**Problem details**
Copy each line of the entries beneath that contains the word "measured".

◆ ◆ ◆ ◆

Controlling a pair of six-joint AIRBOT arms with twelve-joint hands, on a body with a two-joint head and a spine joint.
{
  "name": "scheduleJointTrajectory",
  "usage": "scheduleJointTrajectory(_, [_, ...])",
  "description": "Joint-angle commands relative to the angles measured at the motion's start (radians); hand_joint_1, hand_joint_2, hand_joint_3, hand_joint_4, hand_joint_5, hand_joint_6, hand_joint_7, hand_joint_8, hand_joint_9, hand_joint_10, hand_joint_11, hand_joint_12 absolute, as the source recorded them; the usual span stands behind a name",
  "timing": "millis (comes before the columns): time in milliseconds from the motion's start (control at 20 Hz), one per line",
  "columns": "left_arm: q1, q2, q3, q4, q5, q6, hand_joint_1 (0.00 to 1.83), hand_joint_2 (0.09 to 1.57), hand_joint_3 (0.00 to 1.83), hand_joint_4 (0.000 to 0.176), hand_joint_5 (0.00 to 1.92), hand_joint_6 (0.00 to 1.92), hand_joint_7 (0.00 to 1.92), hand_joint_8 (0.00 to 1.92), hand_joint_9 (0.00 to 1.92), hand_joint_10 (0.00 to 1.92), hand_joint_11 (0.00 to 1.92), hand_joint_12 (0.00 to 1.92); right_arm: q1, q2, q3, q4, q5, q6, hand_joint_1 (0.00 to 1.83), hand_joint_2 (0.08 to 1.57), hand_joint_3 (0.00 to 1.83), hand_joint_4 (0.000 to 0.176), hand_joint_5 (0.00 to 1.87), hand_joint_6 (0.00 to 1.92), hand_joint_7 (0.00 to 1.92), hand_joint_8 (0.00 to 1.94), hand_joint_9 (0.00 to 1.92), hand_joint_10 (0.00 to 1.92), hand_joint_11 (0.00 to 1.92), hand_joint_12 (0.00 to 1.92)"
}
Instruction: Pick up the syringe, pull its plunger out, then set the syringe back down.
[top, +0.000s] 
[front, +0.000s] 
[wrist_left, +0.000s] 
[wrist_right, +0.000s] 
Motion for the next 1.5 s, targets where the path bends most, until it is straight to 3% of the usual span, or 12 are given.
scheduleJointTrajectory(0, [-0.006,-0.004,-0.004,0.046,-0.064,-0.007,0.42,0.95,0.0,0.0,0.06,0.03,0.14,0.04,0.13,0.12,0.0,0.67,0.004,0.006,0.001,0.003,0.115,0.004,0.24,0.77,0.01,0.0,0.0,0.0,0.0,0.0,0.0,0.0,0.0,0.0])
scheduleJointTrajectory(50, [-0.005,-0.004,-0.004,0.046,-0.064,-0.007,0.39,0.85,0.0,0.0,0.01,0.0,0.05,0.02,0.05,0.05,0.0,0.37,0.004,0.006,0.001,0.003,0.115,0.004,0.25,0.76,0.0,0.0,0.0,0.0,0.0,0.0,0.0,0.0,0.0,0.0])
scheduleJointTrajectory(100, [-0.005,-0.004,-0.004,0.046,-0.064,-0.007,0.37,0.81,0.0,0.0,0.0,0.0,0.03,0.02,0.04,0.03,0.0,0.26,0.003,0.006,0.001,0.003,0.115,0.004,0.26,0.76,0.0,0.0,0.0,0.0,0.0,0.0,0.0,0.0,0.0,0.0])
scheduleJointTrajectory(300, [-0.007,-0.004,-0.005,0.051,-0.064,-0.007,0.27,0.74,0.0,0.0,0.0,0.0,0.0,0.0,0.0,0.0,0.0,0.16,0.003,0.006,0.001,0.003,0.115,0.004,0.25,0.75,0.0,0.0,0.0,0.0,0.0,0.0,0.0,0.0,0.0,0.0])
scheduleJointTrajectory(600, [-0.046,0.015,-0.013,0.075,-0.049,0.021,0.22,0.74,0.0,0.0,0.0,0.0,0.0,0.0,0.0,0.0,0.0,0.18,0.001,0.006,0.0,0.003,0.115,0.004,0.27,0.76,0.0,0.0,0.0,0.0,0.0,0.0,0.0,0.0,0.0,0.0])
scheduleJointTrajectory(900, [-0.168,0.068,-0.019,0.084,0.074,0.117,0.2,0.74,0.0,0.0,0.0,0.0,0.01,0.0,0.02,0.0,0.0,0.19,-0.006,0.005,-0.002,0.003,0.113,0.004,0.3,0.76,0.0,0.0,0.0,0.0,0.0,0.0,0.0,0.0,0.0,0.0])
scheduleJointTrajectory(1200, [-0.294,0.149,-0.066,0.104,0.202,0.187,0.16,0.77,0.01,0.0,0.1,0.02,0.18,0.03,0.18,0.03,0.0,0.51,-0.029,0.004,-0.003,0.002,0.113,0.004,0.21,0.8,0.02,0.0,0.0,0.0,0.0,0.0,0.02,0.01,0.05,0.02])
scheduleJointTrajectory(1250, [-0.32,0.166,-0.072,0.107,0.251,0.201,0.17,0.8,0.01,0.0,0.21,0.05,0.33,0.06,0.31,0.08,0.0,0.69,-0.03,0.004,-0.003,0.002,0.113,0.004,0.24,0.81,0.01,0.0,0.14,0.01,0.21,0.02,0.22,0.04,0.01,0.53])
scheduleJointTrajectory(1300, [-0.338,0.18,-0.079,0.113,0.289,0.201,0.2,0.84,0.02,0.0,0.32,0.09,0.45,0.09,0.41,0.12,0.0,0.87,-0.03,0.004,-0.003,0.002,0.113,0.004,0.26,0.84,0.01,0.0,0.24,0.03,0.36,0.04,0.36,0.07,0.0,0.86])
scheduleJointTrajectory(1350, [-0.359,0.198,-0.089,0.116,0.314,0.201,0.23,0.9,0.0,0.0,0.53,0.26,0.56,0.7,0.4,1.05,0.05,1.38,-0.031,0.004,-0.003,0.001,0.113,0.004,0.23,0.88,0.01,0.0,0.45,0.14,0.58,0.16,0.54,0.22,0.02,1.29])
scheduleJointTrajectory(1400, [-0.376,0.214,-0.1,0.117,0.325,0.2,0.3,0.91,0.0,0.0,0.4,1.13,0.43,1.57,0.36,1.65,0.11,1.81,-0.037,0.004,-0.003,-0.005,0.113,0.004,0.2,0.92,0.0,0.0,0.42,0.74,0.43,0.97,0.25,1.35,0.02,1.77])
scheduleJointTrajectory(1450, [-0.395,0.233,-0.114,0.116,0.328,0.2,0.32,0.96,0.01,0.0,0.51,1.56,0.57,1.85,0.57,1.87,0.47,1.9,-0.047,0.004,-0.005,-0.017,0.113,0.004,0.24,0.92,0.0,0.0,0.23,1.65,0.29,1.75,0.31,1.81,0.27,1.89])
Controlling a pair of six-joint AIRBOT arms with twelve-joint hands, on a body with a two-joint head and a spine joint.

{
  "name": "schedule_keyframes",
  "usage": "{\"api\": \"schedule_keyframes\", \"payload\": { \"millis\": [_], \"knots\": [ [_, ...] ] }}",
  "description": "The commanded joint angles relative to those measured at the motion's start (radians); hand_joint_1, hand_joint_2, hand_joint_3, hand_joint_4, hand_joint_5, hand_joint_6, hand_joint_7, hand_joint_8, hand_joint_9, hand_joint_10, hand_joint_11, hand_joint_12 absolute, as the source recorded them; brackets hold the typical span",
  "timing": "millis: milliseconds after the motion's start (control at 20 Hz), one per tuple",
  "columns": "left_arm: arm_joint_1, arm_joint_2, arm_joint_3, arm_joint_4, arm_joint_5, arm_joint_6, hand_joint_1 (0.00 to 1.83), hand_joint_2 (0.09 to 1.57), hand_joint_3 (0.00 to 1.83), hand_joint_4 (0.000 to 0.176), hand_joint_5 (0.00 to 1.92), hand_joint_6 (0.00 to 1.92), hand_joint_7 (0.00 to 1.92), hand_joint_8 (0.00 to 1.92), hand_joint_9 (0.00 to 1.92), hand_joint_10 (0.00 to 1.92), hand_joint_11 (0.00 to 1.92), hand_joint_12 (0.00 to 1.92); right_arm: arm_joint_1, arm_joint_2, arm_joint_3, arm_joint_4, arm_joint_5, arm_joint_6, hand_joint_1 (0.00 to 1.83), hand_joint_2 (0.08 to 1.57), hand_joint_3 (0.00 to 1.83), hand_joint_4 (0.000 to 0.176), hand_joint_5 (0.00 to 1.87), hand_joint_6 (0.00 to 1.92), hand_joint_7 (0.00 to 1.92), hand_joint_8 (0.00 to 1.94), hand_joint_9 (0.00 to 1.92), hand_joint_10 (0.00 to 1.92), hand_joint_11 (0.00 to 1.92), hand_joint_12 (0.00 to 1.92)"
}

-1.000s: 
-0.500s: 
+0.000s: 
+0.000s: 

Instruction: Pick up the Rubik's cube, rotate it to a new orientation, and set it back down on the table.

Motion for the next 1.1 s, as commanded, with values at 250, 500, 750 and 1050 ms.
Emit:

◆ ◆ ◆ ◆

**Exercise output**
  "description": "Joint-angle commands relative to the angles measured at the motion's start (radians); hand_joint_1, hand_joint_2, hand_joint_3, hand_joint_4, hand_joint_5, hand_joint_6, hand_joint_7, hand_joint_8, hand_joint_9, hand_joint_10, hand_joint_11, hand_joint_12 absolute, as the source recorded them; the usual span stands behind a name",
  "description": "The commanded joint angles relative to those measured at the motion's start (radians); hand_joint_1, hand_joint_2, hand_joint_3, hand_joint_4, hand_joint_5, hand_joint_6, hand_joint_7, hand_joint_8, hand_joint_9, hand_joint_10, hand_joint_11, hand_joint_12 absolute, as the source recorded them; brackets hold the typical span",

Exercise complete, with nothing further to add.